Seelengemälde
Serlo war über Land gegangen und kehrte spät in der Mondscheinnacht zur Stadt zurück. Jetzt kam er zur Berghöhe, zum Fels allenthalben von dichtem Gebüsche umgeben. Die weiße Mondssichel wurde nur zuweilen vom Gewölk verschleyert, weil ein frischer Nachtwind jagte. Serlo ließ sich, von Gedanken ergriffen, im Halbdunkel auf kaltes Moos nieder und sein Blick sprach zum Himmel; „Wie lange brauchts, damit die menschliche Seele vergesse, wenn die Geliebten verbrannten, oder der Freund zum Feinde wurde, oder Schuld das Gewissen umstrickte?“ Heftig rauschte der Wind in Tannenwipfeln, aber nach ungezählten wenigen Augenblicken wars um den Wandrer wohl und hehr wie im Schooße der Gottheit. Serlo weinte eine fromme, frohe Thräne, denn er hatte nichts verloren, nichts verbrochen und in Gott wohnte sein ganzer Friede. Ohne Laut und Seufzer stand er auf und sein Auge blieb gen Himmel gerichtet, als er gieng. Da hörte er nahe eine dumpfe, ängstliche Stimme. „Wag’ es nicht! Er ist ein Geist! – Hu! Denk’ an den gestrigen Mord!“ Serlo schauerte nicht zusammen, aber in ihm frug es: „Wie lange brauchts um es zu vergessen, wenn ich ermordet werde?“ Jetzt traf ihn ein Dolchstich in den Arm! Ohne Klage, ja, seliglächelnd kehrte sich Serlo um und eine solche Ruhe weckte im Mörder ein ungeheures Entsetzen! Er entfloh’ von Angst gepeitscht; der andere Geselle des Bösen aber schrie voll Verzweiflung: „Ein Geist aus der Ewigkeit aufgestiegen, wer kann ihn tödten oder berauben?“
In einer Maynacht saßen Ida und Therwe, dies junge Ehepaar, am Sterbebette ihres Töchterchens. Es hatte sie jüngst zum ersten Male durch den Zuruf: Vater! Mutter! erfreut und – nun sollten sies verlieren?! Schmerz, Liebe, Hoffnung, Gebet, und der Arzt mit emsiger Sorgfalt aber immer mehr sinkendem Troste bildeten eine innige Gruppe am Lager der Kleinen. Heimlich nahm der Freund ietzo das Wort: „Auch im Wonnemonat fallen Blüthen ins Grab! Schaut in Euer Herz, zur Liebe, zur Ewigkeit! – Dort ists – dort – ihr findet sie wieder und nur um so herrlicher auf Edens Fluren gediehen!

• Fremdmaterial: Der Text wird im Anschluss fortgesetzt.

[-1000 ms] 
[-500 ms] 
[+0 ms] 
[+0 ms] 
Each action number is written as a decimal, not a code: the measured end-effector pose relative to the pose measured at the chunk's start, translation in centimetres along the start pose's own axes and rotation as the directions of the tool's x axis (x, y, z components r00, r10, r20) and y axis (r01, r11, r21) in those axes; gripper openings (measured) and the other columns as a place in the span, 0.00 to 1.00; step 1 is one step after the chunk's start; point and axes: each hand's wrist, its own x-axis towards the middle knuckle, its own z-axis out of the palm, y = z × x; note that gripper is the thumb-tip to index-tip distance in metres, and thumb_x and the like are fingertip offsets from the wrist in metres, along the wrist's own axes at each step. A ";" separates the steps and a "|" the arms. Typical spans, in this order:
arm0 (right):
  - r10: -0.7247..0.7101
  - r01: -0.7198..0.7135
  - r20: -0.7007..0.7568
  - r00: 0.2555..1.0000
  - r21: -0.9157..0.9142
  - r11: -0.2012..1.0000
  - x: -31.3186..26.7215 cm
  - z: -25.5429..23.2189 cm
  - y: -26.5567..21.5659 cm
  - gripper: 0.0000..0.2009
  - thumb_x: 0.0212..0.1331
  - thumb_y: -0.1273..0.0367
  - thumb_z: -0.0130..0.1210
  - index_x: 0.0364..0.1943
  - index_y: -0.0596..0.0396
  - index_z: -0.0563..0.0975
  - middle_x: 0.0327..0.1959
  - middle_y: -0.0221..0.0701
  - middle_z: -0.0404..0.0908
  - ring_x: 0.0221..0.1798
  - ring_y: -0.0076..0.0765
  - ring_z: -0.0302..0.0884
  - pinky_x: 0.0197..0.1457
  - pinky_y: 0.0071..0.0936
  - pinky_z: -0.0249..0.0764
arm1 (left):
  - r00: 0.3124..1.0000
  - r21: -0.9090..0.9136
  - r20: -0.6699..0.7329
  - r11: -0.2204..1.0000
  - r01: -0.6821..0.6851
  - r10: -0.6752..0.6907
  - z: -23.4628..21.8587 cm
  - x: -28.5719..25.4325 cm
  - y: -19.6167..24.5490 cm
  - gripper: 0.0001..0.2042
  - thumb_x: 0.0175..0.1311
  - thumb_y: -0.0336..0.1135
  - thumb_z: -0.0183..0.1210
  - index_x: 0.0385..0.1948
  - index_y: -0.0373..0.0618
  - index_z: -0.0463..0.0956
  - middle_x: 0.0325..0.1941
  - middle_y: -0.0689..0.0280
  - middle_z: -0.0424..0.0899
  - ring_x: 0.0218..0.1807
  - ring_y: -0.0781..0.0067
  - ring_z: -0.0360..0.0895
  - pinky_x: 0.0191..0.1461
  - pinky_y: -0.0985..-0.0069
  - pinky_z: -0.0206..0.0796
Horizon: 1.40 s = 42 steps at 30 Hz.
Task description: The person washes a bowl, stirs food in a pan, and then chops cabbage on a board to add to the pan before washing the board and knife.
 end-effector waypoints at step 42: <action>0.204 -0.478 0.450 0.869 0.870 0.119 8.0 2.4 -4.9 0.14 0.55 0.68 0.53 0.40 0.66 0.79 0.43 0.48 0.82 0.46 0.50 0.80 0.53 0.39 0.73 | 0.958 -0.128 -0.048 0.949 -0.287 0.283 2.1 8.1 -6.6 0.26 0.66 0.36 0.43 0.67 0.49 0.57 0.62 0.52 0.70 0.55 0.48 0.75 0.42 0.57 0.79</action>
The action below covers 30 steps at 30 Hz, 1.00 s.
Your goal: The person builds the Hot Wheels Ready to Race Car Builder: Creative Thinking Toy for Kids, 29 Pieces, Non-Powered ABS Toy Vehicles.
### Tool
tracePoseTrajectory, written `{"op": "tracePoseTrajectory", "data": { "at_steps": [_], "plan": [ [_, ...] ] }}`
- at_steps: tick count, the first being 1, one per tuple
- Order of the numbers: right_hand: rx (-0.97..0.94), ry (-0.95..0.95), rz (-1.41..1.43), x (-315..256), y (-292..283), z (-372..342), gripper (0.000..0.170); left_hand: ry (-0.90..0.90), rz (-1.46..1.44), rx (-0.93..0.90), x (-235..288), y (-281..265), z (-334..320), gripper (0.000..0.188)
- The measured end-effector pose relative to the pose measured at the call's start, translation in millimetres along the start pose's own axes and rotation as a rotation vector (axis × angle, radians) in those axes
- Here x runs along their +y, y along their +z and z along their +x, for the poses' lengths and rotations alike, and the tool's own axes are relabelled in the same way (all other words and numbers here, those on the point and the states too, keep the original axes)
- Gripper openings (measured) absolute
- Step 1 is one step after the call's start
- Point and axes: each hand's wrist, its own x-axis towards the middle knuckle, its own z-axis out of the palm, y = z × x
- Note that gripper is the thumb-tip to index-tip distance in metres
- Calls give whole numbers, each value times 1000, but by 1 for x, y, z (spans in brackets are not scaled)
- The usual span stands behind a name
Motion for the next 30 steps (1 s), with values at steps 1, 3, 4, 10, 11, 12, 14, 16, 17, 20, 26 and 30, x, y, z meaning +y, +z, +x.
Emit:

Die Gottheit will, sanft aber unwiderstehlich – was kann ich dagegen mit all meinem Streben! Tragt es in Demuth, wenn nun bald ein Engel unaussprechlich zärtlich seiner Pflegebefohlenen winkt!“ Ida lehnte sich voll Ergebung an die Brust ihres Lieben, als fühlte sie das Wehen des Himmlischen. Der Morgen kam. Nachtigallen und Lerchen sangen, Leben wallte zum Frieden der Gefilde, und vergoldete Wölkchen eilten der Morgensonne entgegen. Sie schwebte hervor und vor ihr neigten sich die Erden mit ehrfurchtsvollem Gruße. Es flog der erste Strahl und auf ihm der Engel zum geschlossenen Auge des Kindleins. Es blickte freundlich auf, hauchte noch einmal die Worte: Vater, Mutter! und eilte nun auf geistigen Armen getragen zur Unendlichkeit! Wohl röthete sich die gewaltige Sonne, aber die kindlichen Wangen verblichen. Jene entflammte zur Mühe des Tags, der Leichnam dagegen fieng erkaltend an sorglos zu lächeln. Da seufzten die Eltern von den schönen Zügen der Todten hingerissen. Ach, kehre wieder! Der Arzt aber blickte mit tiefempfundenen Thränen hinan zum Urquell des Lichts.